TASK REQUIREMENTS: Please retype the data in full and exactly; the pictures are not part of the copy.

SOURCE DATA:

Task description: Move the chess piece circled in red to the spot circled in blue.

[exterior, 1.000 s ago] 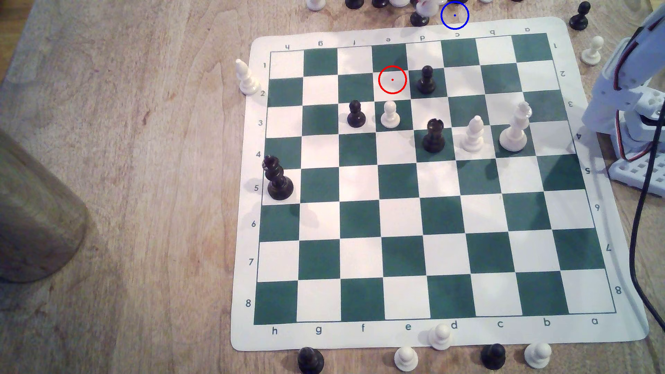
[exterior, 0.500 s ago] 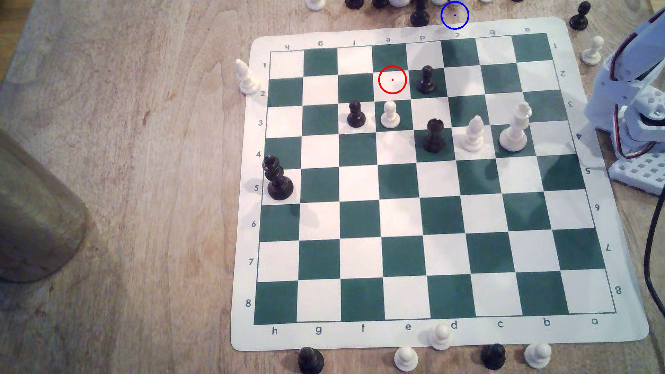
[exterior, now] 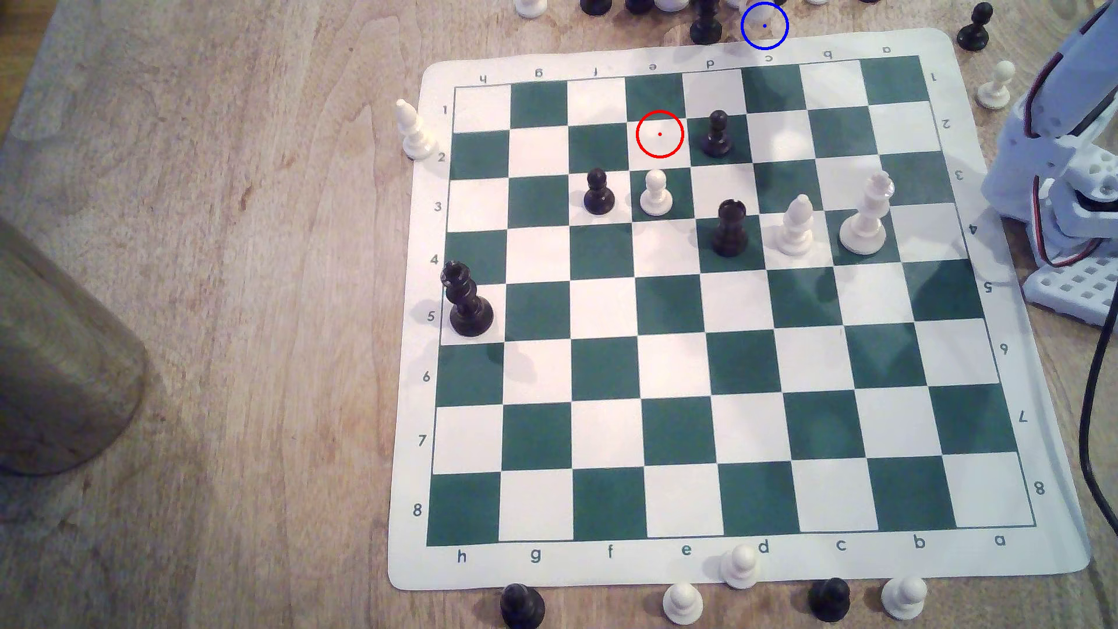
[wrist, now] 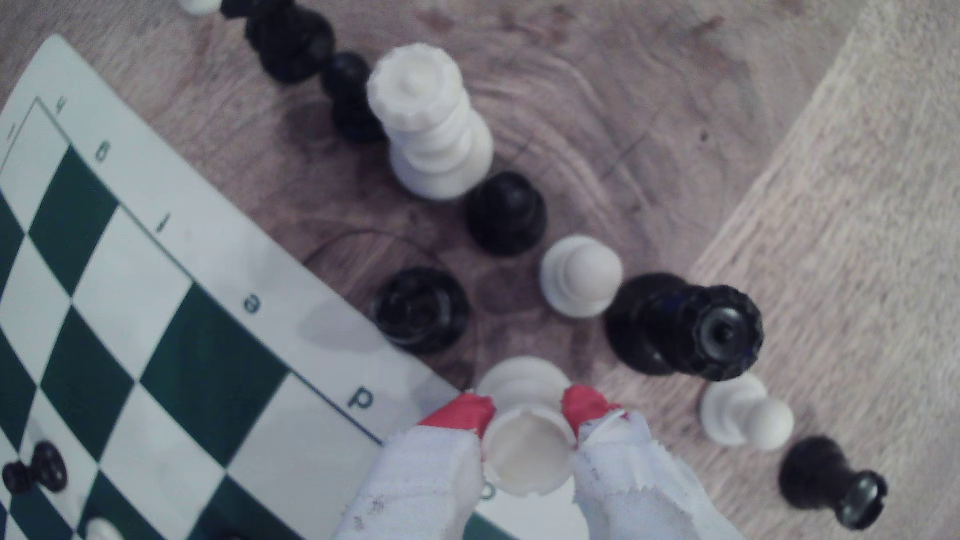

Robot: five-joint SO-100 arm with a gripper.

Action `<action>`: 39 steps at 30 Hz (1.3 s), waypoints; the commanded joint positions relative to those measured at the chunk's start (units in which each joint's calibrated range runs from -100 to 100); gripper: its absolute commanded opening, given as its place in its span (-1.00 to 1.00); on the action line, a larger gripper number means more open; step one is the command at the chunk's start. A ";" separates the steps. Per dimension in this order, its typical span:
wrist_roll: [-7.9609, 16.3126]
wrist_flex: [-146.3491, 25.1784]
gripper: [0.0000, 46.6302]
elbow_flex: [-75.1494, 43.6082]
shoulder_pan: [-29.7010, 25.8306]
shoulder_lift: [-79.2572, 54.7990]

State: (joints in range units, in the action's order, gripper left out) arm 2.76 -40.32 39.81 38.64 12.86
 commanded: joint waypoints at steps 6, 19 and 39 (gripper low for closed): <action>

OUTPUT OF THE TASK:
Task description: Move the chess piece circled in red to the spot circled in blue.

[exterior, 1.000 s ago] 
[exterior, 0.500 s ago] 
[exterior, now] 
[wrist, now] 

Robot: five-joint SO-100 arm with a gripper.

Action `<action>`: 39 steps at 30 Hz (1.3 s), waypoints; the commanded joint positions relative to those measured at the chunk's start (units in which each joint's calibrated range runs from -100 to 100); gripper: its absolute commanded opening, given as its place in its span (-1.00 to 1.00); on the action line, a larger gripper number means more open; step one is the command at the chunk's start. A ";" separates the steps. Per dimension in this order, its typical span:
wrist_roll: [-7.9609, 16.3126]
wrist_flex: [-146.3491, 25.1784]
gripper: [0.0000, 46.6302]
elbow_flex: [-75.1494, 43.6082]
shoulder_pan: [-29.7010, 25.8306]
shoulder_lift: [-79.2572, 54.7990]

State: (joints in range units, in the action's order, gripper left out) arm 2.76 -40.32 39.81 38.64 12.86
 commanded: joint waypoints at steps 6, 19 and 39 (gripper low for closed): <action>

Output is finished, and nothing else is required.